La suppression de bureaux postaux scandalise les députés

Moritz Leuenberger a souligné que seuls 80 bureaux devraient être fermés définitivement. Keystone

Les membres du Conseil national se sont longuement penchés mercredi sur la suppression prévue de quelque 800 bureaux de poste. Ce projet suscite de vives réactions parmi les députés, à gauche comme à droite. Toutefois, le gouvernement entend maintenir le cap.

Ce contenu a été publié le 21 mars 2001 - 16:01

La Poste veut supprimer entre 600 et 800 de ses bureaux d'ici à cinq ans.
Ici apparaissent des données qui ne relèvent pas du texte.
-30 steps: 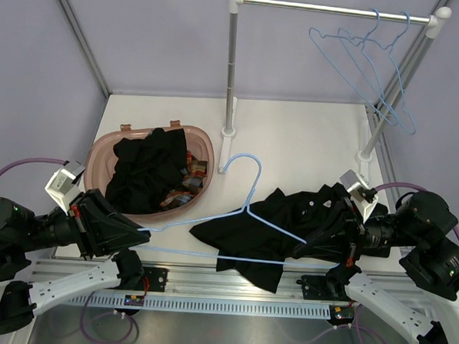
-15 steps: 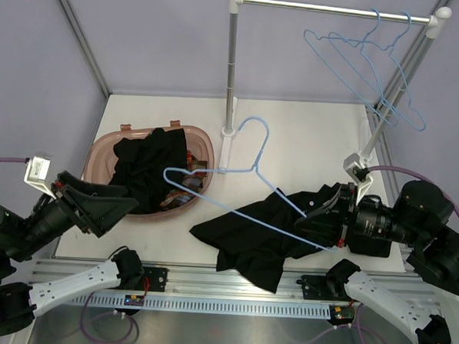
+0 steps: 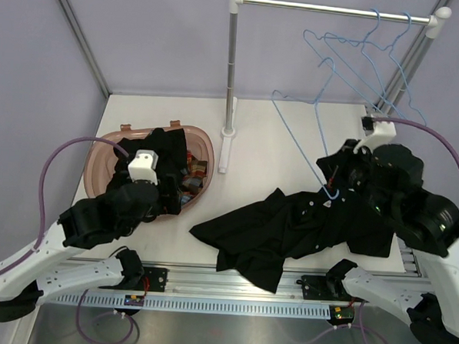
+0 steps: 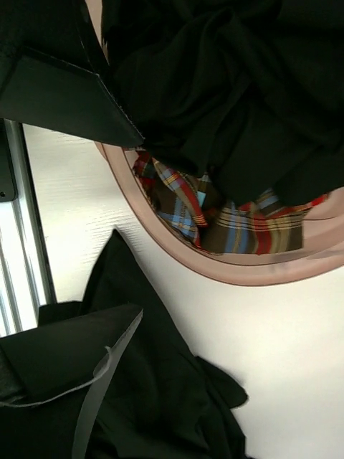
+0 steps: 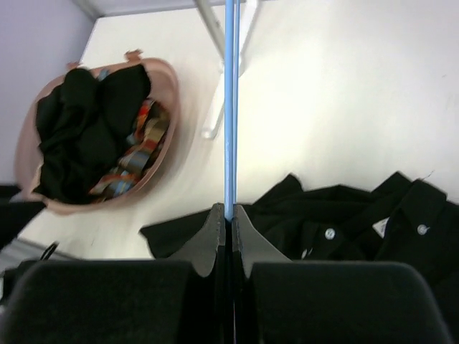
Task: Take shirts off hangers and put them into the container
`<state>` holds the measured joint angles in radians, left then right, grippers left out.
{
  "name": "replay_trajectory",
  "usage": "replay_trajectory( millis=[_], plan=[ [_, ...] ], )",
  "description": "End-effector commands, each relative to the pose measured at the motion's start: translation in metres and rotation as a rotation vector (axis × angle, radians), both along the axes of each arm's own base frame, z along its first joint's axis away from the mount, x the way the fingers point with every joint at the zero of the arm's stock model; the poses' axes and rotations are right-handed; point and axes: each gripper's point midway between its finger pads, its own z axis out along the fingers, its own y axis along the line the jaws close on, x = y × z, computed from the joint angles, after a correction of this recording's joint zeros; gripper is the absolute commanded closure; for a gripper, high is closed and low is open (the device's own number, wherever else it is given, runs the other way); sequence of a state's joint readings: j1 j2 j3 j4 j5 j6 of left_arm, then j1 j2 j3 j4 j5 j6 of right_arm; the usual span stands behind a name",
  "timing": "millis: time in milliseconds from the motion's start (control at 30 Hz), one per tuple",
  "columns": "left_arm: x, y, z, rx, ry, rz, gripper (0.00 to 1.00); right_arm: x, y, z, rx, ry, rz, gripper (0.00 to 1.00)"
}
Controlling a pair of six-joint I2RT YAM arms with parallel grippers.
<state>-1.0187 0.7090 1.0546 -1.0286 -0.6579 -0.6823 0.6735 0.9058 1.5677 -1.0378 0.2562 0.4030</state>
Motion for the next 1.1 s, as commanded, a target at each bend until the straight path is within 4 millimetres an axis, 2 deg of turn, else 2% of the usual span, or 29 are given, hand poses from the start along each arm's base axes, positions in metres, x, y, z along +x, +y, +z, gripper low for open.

Via deux interpellations urgentes, socialistes et écologistes ont cependant demandé que le réseau postal soit maintenu.

Représentant le peuple, de nombreux conseillers nationaux ont souligné que ce projet suscite une vive émotion parmi leurs électeurs. Selon Anne-Catherine Menétrey (Vert/VD), «les habitants de centaines de petites communes sont en émoi».

De nombreux députés rappellent en effet que, dans les villages, un bureau de poste ce n'est pas seulement un lieu où l'on dépose le courrier et où l'on fait ses payements. C'est aussi un lieu où se développe la vie sociale et économique.

Se sentant concernés en premier lieu, les représentants des régions périphériques sont particulièrement remontés contre les projets de La Poste. La députation des Grisons, où 70% des bureaux pourraient être fermés, a notamment fait part de son mécontentement.

S'exprimant en romanche, pour bien marquer son appartenance à une minorité, le démocrate-chrétien Walter Decurtins est d'avis que de telles mesures ne font qu'accélérer le dépeuplement.

Hugo Fasel (PCS/FR) a pour sa part relevé le côté illogique du système. Fermer une poste, c'est couper le nerf économique d'un village. Or, dans le même temps, la Confédération dépense des millions pour favoriser le développement des régions périphériques, par exemple avec l'arrêté Bonny.

Libéraux et démocrates du centre se sont également joints à ce concert de critiques. Finalement, seuls les radicaux ont fait bande à part, estimant que La Poste est condamnée à se transformer pour survivre dans un marché de plus en plus concurrentiel.

Cette mobilisation d'une partie de la droite en faveur de la défense du service public a laissé la gauche songeuse. Elle se souvient en effet que les partis bourgeois ont accepté sans difficulté la privatisation des anciennes régies fédérales. Et Pierre-Yves Maillard (PS/VD) d'ironiser: «ils ont fait la danse de la pluie, et quand cette pluie tombe, ils s'étonnent qu'elle mouille».

Le ministre de la Communication Moritz Leuenberger ne s'est pas laissé démonté par les critiques. Il a dépassionné le débat en soulignant que seuls 80 bureaux devraient être fermés définitivement. Dans les autres cas, le service de base sera maintenu, mais par d'autres moyens, par exemple avec le passage dans les villages d'un bureau mobile.

D'ailleurs, pour le ministre, la notion de service de base est très évolutive. La clientèle affiche un nouveau comportement. Désormais de plus en plus de clients gèrent leurs affaires de manière différente, notamment par l'Internet. La Poste doit donc s'adapter, faute de quoi elle ne survivra pas.